§ **Description of the task**: Print each entry exactly, all the way through.

Content starts

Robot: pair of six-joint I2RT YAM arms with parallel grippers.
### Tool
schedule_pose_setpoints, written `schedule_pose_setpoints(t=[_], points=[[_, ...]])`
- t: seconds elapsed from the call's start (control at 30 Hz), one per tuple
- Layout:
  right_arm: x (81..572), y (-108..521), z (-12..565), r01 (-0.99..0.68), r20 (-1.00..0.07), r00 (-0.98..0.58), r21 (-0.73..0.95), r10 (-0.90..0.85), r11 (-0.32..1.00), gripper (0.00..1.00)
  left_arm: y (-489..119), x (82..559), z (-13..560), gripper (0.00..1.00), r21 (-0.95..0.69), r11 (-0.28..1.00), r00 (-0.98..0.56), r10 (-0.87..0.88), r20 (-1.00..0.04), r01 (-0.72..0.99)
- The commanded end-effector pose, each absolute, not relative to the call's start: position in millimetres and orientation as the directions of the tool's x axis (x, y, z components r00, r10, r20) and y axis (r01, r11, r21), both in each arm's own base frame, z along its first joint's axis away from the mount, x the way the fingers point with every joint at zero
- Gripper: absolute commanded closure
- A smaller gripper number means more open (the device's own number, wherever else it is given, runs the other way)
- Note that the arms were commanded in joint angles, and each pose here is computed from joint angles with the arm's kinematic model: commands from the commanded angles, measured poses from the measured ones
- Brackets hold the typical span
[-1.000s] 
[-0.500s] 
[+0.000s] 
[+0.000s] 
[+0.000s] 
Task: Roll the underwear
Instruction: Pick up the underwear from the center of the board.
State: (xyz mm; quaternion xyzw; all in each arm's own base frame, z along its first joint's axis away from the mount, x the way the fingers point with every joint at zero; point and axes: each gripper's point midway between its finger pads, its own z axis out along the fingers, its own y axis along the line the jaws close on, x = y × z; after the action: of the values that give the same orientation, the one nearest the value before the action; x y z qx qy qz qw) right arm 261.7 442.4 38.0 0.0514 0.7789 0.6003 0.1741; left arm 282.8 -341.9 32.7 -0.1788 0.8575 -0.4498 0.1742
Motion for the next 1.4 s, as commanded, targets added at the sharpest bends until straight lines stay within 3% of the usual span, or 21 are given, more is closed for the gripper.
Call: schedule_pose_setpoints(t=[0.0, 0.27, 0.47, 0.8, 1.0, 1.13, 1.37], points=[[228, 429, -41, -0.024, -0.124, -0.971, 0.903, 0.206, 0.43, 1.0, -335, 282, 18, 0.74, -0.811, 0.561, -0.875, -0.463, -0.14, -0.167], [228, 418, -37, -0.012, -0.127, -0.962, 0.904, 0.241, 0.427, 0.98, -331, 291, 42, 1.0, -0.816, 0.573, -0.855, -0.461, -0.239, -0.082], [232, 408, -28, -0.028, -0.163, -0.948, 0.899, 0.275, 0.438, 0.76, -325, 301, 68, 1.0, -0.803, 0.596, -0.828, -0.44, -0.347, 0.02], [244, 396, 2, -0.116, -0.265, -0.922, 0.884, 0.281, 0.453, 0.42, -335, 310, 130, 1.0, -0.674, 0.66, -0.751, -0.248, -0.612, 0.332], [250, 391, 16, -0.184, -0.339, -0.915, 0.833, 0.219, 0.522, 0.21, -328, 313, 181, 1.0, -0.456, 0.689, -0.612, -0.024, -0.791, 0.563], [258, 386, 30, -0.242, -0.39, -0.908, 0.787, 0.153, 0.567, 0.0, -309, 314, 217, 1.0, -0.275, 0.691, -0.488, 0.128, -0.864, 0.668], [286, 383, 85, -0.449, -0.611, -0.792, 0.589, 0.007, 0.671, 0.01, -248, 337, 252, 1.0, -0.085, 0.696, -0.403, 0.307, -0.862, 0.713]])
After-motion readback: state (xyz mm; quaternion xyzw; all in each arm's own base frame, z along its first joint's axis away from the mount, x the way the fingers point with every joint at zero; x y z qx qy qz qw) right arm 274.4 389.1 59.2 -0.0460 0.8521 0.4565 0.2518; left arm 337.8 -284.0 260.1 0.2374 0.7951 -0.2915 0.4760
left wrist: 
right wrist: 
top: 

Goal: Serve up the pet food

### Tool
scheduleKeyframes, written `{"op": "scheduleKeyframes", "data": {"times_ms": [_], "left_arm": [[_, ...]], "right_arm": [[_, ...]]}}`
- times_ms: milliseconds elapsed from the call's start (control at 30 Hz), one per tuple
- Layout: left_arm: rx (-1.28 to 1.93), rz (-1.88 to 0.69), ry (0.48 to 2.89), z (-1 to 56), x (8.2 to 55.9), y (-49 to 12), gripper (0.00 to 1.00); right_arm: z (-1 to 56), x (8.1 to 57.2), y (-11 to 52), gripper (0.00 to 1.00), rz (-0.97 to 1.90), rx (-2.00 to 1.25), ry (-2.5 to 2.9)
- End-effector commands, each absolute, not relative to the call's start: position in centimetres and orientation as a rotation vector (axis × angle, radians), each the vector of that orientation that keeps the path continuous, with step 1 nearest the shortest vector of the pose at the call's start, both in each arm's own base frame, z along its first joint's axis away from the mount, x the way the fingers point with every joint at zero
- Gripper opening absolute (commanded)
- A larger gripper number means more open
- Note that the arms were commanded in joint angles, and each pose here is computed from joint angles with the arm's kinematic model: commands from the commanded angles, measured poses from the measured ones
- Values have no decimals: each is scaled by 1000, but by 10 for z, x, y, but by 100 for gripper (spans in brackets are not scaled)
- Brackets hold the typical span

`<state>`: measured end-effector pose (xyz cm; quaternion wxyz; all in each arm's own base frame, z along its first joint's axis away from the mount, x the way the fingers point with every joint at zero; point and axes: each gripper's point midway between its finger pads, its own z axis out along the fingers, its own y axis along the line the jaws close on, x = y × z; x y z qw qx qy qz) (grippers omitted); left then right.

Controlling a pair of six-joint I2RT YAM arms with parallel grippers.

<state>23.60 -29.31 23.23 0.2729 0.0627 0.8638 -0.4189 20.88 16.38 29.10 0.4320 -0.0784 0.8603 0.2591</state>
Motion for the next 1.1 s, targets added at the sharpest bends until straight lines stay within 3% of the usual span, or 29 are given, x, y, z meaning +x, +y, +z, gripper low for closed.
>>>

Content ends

§ **Result**:
Robot: pair of six-joint I2RT YAM arms with parallel grippers.
### Tool
schedule_pose_setpoints, written `schedule_pose_setpoints(t=[_], points=[[_, ...]])`
- t: seconds elapsed from the call's start (control at 30 Hz), one per tuple
- Layout:
  right_arm: x (81..572), y (-108..521), z (-12..565), r01 (-0.99..0.68), r20 (-1.00..0.07), r00 (-0.98..0.58), r21 (-0.73..0.95), r10 (-0.90..0.85), r11 (-0.32..1.00), gripper (0.00..1.00)
  left_arm: y (-489..119), x (82..559), z (-13..560), gripper (0.00..1.00), r21 (-0.95..0.69), r11 (-0.28..1.00), r00 (-0.98..0.56), r10 (-0.87..0.88), r20 (-1.00..0.04), r01 (-0.72..0.99)
- The commanded end-effector pose, each absolute, not relative to the call's start: position in millimetres and orientation as the directions of the tool's x axis (x, y, z components r00, r10, r20) and y axis (r01, r11, r21), both in each arm's own base frame, z along its first joint's axis away from the mount, x the way the fingers point with every joint at zero
- Gripper: absolute commanded closure
- A smaller gripper number means more open (the device's own number, wherever else it is given, runs the other way)
- Note that the arms were commanded in joint angles, and each pose here is computed from joint angles with the arm's kinematic model: commands from the commanded angles, measured poses from the measured ones
- Brackets hold the typical span
[-1.000s] 
[-0.500s] 
[+0.000s] 
[+0.000s] 
[+0.000s] 
Task: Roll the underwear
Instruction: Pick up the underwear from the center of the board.
State: (xyz mm; quaternion xyzw; all in each arm's own base frame, z along its first joint's axis away from the mount, x the way the fingers point with every joint at zero; point and axes: each gripper's point midway between its finger pads, its own z axis out along the fingers, its own y axis along the line the jaws close on, x = y × z; after the action: of the values that give the same orientation, the one nearest the value before the action; x y z qx qy qz qw) right arm 261.7 442.4 38.0 0.0514 0.7789 0.6003 0.1741; left arm 282.8 -341.9 32.7 -0.1788 0.8575 -0.4498 0.1742
Motion for the next 1.4 s, as commanded, targets added at the sharpest bends until straight lines stay within 3% of the usual span, or 21 are given, more is closed for the gripper.
Call: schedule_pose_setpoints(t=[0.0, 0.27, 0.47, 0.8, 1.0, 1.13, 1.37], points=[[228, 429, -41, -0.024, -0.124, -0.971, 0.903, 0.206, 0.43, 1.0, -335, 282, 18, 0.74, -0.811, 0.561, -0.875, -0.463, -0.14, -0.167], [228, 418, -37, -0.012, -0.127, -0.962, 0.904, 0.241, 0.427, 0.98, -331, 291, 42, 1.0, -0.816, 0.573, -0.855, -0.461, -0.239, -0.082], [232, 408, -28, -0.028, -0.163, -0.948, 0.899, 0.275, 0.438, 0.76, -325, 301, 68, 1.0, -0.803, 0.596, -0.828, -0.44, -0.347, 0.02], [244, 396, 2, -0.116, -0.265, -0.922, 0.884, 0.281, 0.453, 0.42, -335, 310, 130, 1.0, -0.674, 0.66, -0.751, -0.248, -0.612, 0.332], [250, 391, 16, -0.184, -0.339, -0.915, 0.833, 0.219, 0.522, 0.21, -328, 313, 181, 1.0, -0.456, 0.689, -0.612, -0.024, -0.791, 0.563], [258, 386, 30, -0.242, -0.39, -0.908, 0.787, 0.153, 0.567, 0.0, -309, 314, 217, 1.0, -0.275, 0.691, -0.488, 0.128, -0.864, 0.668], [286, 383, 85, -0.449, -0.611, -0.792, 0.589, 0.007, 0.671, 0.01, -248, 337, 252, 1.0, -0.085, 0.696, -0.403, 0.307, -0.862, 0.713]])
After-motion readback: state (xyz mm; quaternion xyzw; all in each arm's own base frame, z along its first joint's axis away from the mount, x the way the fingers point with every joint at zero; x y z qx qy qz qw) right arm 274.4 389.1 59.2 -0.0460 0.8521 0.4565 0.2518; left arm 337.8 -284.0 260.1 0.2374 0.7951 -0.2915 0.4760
left wrist: 
right wrist: 
top: 

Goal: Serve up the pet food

### Tool
scheduleKeyframes, written `{"op": "scheduleKeyframes", "data": {"times_ms": [_], "left_arm": [[_, ...]], "right_arm": [[_, ...]]}}`
- times_ms: milliseconds elapsed from the call's start (control at 30 Hz), one per tuple
- Layout: left_arm: rx (-1.28 to 1.93), rz (-1.88 to 0.69), ry (0.48 to 2.89), z (-1 to 56), x (8.2 to 55.9), y (-49 to 12), gripper (0.00 to 1.00); right_arm: z (-1 to 56), x (8.1 to 57.2), y (-11 to 52), gripper (0.00 to 1.00), rz (-0.97 to 1.90), rx (-2.00 to 1.25), ry (-2.5 to 2.9)
- End-effector commands, each absolute, not relative to the call's start: position in centimetres and orientation as a rotation vector (axis × angle, radians), each the vector of that orientation that keeps the path continuous, with step 1 nearest the shortest vector of the pose at the call's start, both in each arm's own base frame, z along its first joint's axis away from the mount, x the way the fingers point with every joint at zero
- Gripper opening absolute (commanded)
- A larger gripper number means more open
- Note that the arms were commanded in joint angles, and each pose here is computed from joint angles with the arm's kinematic model: commands from the commanded angles, measured poses from the measured ones
- Values have no decimals: each is scaled by 1000, but by 10 for z, x, y, but by 100 for gripper (spans in brackets are not scaled)
- Brackets hold the typical span

`<state>`: measured end-effector pose (xyz cm; quaternion wxyz; all in each arm's own base frame, z along its first joint's axis away from the mount, x the way the fingers point with every joint at zero; point and axes: each gripper's point midway between its finger pads, its own z axis out along the fingers, its own y axis along the line the jaws close on, x = y × z; x y z qw qx qy qz) (grippers omitted); left then right.

Controlling a pair of six-joint I2RT YAM arms with parallel grippers.

<state>23.60 -29.31 23.23 0.2729 0.0627 0.8638 -0.4189 20.88 16.38 29.10 0.4320 -0.0784 0.8603 0.2591</state>
Motion for the next 1.1 s, targets added at the sharpest bends until straight lines stay within 3% of the usual span, or 29 are given, x, y, z meaning +x, +y, +z, gripper low for closed.
>>>

This exercise has now been finished.